Nós arrumamos as coisas para todo mundo se sentir confortável e poder dormir, e eu e a Johanna fomos para o nosso quarto, eu não tive coragem de nem de escovar os dentes e nem de tomar um banho, eu só queria deitar na cama e dormir e fingir que o dia de hoje não existiu.
O pior que eu não conseguia parar de pensar, eu só conseguia pensar e pensar e pensar, eu não conseguia fechar os olhos e dormir, acho que nem sei o significado dessa palavra nos últimos dias, faz tempo que não consigo dormir um sono sossegado, e foi só pensar nisso que eu dormi e acabei sonhando.
Primeiro foi com uma morte (ele tinha levado um tiro), por incrível que pareça eu não acordei, na verdade, eu tive outro sonho depois desse, e foi com a Saphira, ou quase.
“Nós estávamos no cemitério, todo mundo chorando, não sabia o porquê, até que eu cheguei perto da pessoa morta, e o que eu vi me assustou, era a Saphira, com uma roupa toda preta, e com a pele muito branca, ela estava linda, parecia um anjo dormindo, mas eu sabia que na verdade ela não estava dormindo, mas estava morta”.

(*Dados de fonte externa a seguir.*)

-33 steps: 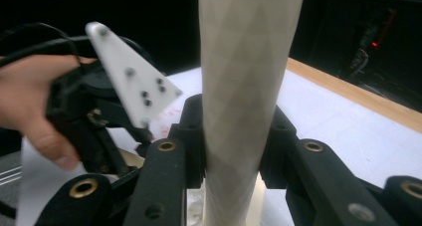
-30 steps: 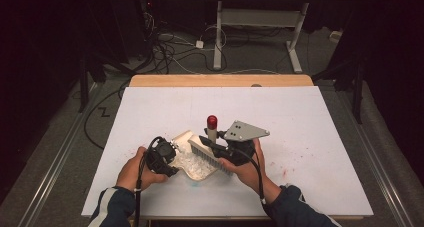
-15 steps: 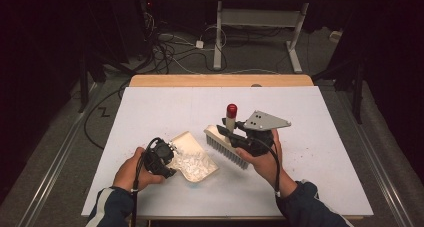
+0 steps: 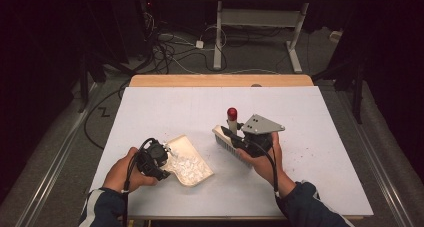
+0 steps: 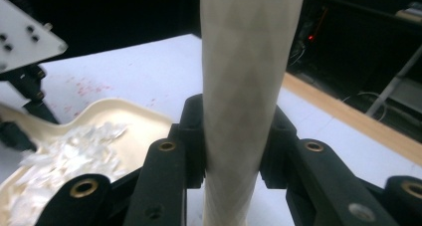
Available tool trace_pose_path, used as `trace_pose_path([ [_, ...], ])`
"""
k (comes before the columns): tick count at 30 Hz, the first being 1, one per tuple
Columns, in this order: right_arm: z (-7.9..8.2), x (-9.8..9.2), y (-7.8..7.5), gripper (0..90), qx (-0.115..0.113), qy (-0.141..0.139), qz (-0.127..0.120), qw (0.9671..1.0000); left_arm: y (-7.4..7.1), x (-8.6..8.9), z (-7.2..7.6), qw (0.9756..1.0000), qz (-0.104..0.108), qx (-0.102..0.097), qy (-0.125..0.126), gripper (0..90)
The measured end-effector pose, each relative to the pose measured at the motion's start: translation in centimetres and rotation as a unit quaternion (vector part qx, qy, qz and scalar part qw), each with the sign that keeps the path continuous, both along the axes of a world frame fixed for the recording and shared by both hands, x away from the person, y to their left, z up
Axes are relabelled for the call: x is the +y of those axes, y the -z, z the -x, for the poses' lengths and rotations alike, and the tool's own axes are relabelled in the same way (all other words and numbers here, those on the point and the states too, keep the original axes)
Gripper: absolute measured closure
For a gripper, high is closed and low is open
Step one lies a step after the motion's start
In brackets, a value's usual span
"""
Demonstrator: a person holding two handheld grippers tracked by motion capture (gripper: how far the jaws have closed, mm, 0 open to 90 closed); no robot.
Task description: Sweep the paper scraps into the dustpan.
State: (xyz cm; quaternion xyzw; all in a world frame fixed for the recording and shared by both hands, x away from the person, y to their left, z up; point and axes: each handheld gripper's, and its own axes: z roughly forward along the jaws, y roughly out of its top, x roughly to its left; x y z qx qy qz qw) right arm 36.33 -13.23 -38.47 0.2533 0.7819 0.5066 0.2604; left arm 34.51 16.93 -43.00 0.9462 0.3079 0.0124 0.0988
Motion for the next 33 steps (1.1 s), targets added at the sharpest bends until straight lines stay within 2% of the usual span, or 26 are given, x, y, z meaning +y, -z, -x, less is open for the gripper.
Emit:
trace_pose_path([
  [3, -0.8, -0.3, 0.0, 70.4, -0.003, 0.015, -0.011, 0.9998, 0.0, -0.1, 0.1, 1.0000, -0.005, 0.002, 0.005, 63.2],
  [6, -1.7, -0.1, 0.3, 70.4, -0.020, 0.042, -0.001, 0.9989, -0.2, -0.2, 0.2, 0.9999, -0.009, -0.002, 0.008, 63.1],
  [8, -2.2, 0.2, 0.7, 70.4, -0.015, 0.042, 0.004, 0.9990, -0.1, -0.4, 0.2, 0.9998, -0.014, -0.003, 0.009, 63.2],
  [10, -2.3, 0.6, 0.9, 70.4, -0.006, 0.026, 0.001, 0.9996, -0.1, -0.6, 0.2, 0.9998, -0.015, -0.002, 0.011, 63.2],
  [11, -2.1, 1.0, 0.9, 70.4, -0.009, 0.024, 0.009, 0.9996, 0.0, -0.7, 0.1, 0.9998, -0.016, -0.002, 0.011, 63.2],
  [14, -1.4, 1.7, 1.0, 70.2, -0.001, 0.001, 0.008, 1.0000, 0.1, -1.1, -0.1, 0.9998, -0.016, -0.003, 0.010, 63.2],
  [19, 0.2, 3.0, 1.0, 69.9, 0.006, -0.022, 0.014, 0.9996, 0.5, -1.8, -0.5, 0.9999, -0.010, -0.006, 0.000, 63.2],
  [22, 0.7, 3.4, 0.9, 69.9, 0.022, -0.044, 0.001, 0.9988, 0.6, -2.2, -0.7, 0.9999, -0.014, -0.003, 0.001, 63.2],
  [27, 1.5, 3.7, 0.9, 69.8, 0.029, -0.071, -0.002, 0.9971, 0.5, -2.2, -0.8, 1.0000, -0.007, -0.004, -0.004, 63.1],
  [30, 2.0, 3.5, 0.6, 70.3, 0.044, -0.086, -0.018, 0.9952, 0.6, -2.3, -0.9, 1.0000, -0.008, -0.002, -0.004, 63.2],
  [33, 2.4, 3.5, 0.2, 70.4, 0.045, -0.098, -0.026, 0.9939, 0.6, -2.3, -1.1, 1.0000, -0.006, -0.003, -0.005, 63.1],
])
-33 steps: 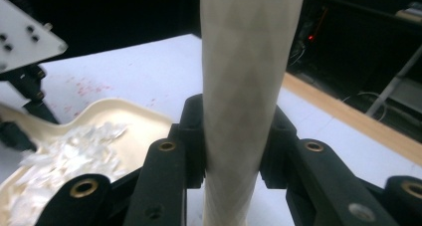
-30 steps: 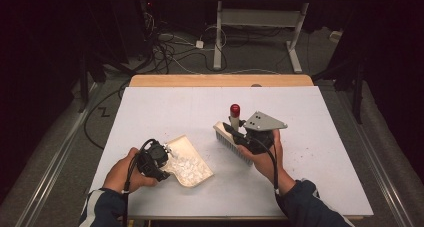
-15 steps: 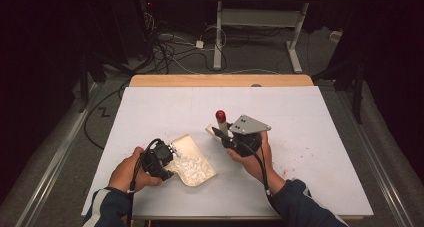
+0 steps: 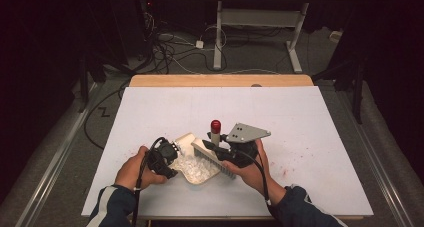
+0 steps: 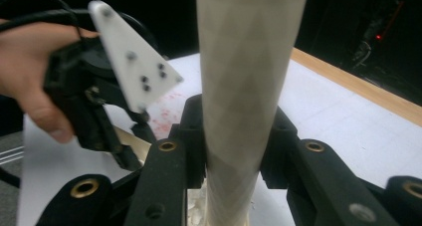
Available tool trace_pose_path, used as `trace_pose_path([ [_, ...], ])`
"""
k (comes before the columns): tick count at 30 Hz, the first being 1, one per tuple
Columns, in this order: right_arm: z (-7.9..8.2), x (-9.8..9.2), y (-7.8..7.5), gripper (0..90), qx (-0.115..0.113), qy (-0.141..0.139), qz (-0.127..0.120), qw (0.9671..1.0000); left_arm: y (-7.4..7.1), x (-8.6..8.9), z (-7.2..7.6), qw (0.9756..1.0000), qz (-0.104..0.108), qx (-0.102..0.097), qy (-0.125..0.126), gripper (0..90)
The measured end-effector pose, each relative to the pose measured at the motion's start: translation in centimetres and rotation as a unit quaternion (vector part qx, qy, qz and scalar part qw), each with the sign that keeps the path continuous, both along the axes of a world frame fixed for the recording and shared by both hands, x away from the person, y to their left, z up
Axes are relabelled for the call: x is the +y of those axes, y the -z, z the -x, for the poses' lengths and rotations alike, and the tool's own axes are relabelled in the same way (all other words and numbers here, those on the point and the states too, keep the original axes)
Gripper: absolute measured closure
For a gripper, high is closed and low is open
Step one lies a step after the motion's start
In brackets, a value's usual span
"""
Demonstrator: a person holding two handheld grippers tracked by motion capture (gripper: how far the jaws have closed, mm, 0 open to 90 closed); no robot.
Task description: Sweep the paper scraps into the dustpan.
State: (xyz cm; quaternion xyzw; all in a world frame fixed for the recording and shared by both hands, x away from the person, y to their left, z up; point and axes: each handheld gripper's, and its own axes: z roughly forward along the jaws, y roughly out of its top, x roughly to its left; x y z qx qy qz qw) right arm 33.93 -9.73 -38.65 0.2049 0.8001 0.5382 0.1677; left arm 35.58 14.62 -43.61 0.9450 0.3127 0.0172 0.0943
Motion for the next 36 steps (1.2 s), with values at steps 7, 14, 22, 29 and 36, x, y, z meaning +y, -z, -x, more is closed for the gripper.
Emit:
trace_pose_path([
  [7, -0.2, -1.0, -1.5, 70.4, -0.019, 0.015, -0.016, 0.9996, 0.1, -0.3, -0.4, 1.0000, 0.003, 0.005, -0.004, 63.1],
  [14, -1.6, -2.9, -2.2, 70.4, -0.024, 0.054, -0.013, 0.9982, 0.2, -0.5, -0.9, 1.0000, 0.002, 0.006, -0.008, 63.1],
  [22, -3.2, -3.3, -0.4, 70.4, -0.021, 0.088, 0.027, 0.9955, 0.5, -1.1, -1.3, 1.0000, -0.002, 0.005, -0.008, 63.1],
  [29, -3.3, -1.8, 0.1, 70.2, -0.006, 0.052, 0.027, 0.9983, 0.4, -1.4, -1.6, 0.9999, -0.006, 0.008, -0.006, 63.1],
  [36, -2.4, -1.6, -0.2, 70.4, -0.016, 0.041, 0.032, 0.9985, -0.3, -0.4, -1.0, 0.9998, -0.011, 0.011, -0.008, 63.2],
])
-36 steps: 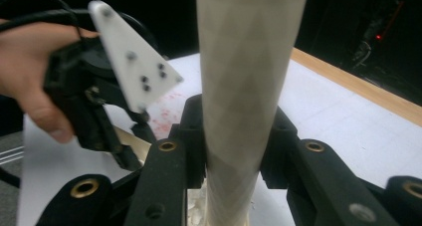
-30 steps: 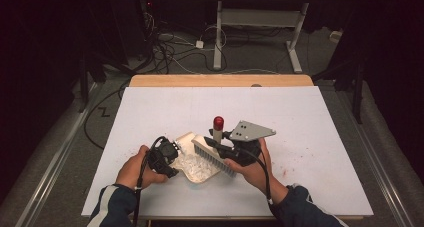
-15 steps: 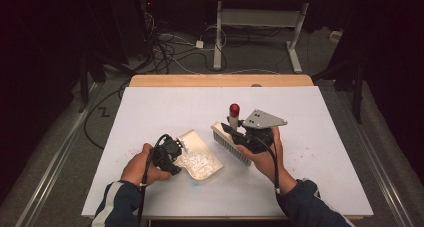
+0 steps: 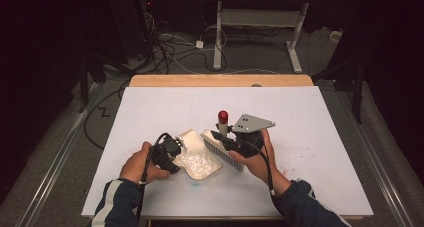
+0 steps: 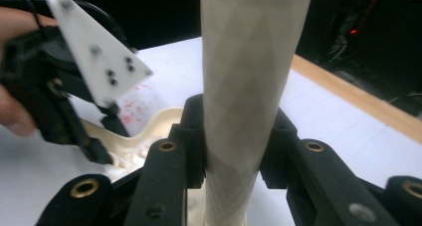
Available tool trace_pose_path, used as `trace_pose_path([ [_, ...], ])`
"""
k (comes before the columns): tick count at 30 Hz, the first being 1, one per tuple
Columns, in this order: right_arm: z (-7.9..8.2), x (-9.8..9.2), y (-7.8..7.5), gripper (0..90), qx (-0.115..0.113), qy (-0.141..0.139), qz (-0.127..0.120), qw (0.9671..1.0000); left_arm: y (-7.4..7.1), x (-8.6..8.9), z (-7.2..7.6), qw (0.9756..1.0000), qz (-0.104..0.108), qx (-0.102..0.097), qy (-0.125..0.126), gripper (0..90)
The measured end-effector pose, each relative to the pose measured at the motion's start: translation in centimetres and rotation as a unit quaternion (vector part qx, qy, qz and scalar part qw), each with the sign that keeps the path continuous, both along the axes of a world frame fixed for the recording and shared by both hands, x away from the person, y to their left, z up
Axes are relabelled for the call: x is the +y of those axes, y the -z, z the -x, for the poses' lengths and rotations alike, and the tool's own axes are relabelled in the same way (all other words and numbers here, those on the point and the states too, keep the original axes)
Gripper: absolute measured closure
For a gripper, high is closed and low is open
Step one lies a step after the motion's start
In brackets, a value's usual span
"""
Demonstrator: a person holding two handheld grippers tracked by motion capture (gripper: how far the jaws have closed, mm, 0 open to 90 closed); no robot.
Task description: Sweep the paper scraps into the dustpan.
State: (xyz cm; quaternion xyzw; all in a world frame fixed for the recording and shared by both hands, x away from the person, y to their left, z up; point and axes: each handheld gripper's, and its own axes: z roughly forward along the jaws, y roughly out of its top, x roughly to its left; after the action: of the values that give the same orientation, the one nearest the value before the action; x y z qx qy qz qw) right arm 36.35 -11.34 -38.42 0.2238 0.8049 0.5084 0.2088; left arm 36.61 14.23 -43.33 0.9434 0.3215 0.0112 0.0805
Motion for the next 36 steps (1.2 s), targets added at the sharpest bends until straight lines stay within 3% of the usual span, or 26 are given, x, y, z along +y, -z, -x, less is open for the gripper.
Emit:
trace_pose_path([
  [5, -0.2, -0.6, -0.3, 70.4, -0.015, 0.024, -0.005, 0.9996, -0.1, 0.7, 0.4, 1.0000, 0.003, 0.004, -0.006, 63.1],
  [10, -0.1, 0.1, 0.0, 70.3, -0.039, 0.033, 0.022, 0.9984, 0.3, 0.9, 0.2, 0.9998, 0.005, 0.015, -0.008, 63.2],
  [12, -0.3, 0.4, 0.3, 70.4, -0.034, 0.028, 0.026, 0.9987, 0.3, 0.8, 0.0, 0.9998, 0.004, 0.017, -0.008, 63.2],
  [15, -0.4, 0.7, 0.5, 70.3, -0.016, 0.010, 0.013, 0.9997, 0.4, 0.5, -0.2, 0.9998, 0.000, 0.022, -0.003, 63.2],
  [20, 0.3, 1.1, 0.5, 70.1, -0.004, -0.011, 0.011, 0.9999, 0.5, 0.6, -0.5, 0.9997, 0.003, 0.025, -0.006, 63.2],
  [26, 0.8, 1.0, 0.1, 70.4, 0.023, -0.047, -0.021, 0.9984, 0.6, 0.6, -0.7, 0.9997, 0.002, 0.023, -0.009, 63.3],
  [30, 1.4, 0.9, -0.6, 70.4, 0.014, -0.064, -0.022, 0.9976, 0.6, 0.6, -0.8, 0.9996, 0.004, 0.025, -0.012, 63.3],
  [36, 1.4, -0.4, -1.8, 70.3, -0.008, -0.045, -0.033, 0.9984, 0.5, 0.8, -1.0, 0.9996, 0.009, 0.022, -0.016, 63.2],
])
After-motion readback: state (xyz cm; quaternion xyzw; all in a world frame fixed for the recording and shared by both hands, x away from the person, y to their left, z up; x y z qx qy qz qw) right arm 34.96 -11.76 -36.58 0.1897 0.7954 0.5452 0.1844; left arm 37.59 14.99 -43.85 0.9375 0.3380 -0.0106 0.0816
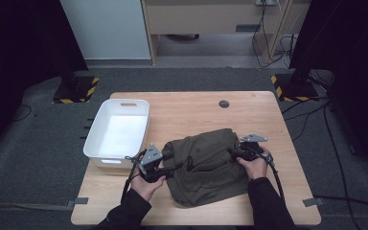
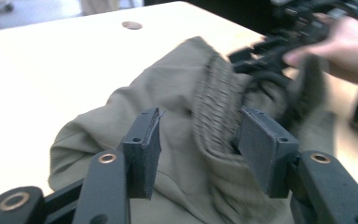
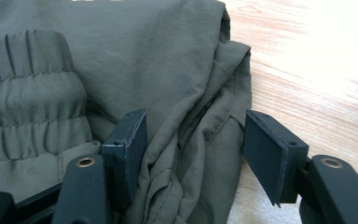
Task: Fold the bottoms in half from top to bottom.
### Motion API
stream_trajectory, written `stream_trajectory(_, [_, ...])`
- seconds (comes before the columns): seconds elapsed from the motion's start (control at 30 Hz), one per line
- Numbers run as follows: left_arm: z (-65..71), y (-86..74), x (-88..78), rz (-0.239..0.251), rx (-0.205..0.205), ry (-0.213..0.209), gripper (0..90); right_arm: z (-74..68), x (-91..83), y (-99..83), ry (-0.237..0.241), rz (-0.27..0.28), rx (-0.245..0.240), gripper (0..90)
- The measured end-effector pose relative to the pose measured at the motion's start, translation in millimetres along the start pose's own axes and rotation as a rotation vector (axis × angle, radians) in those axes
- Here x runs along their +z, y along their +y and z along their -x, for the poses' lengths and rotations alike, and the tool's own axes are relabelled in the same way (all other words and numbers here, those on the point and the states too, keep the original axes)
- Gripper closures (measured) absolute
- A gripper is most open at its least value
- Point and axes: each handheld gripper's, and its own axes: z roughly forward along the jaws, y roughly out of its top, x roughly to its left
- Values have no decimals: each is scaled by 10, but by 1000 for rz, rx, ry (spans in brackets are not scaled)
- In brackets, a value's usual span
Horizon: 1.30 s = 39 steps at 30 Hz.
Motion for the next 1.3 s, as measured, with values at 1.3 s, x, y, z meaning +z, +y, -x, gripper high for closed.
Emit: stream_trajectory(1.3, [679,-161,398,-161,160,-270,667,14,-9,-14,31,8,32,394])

Nessa hora eu acordei, me levantei e fui acordar todo mundo, pois eu sabia, eu sentia, que era hoje, era hoje que ela ia ser morta. Quanto todo mundo acordou, eu contei sobre o meu sonho e a certeza que eu tinha (nem era mais um pressentimento).
– Tem certeza?
– Absoluta.
Todo mundo pegou a chave, e fomos para o carro, o Derek ia voando e o Sebastian ia embaixo da terra, nós íamos parar algumas ruas antes (para eles nos contar o seu plano, já que não deu tempo para eles contar e também por causa do Derek, que não tem uma boa aterrissagem, e poderia acordar todo mundo – ainda era de madrugada).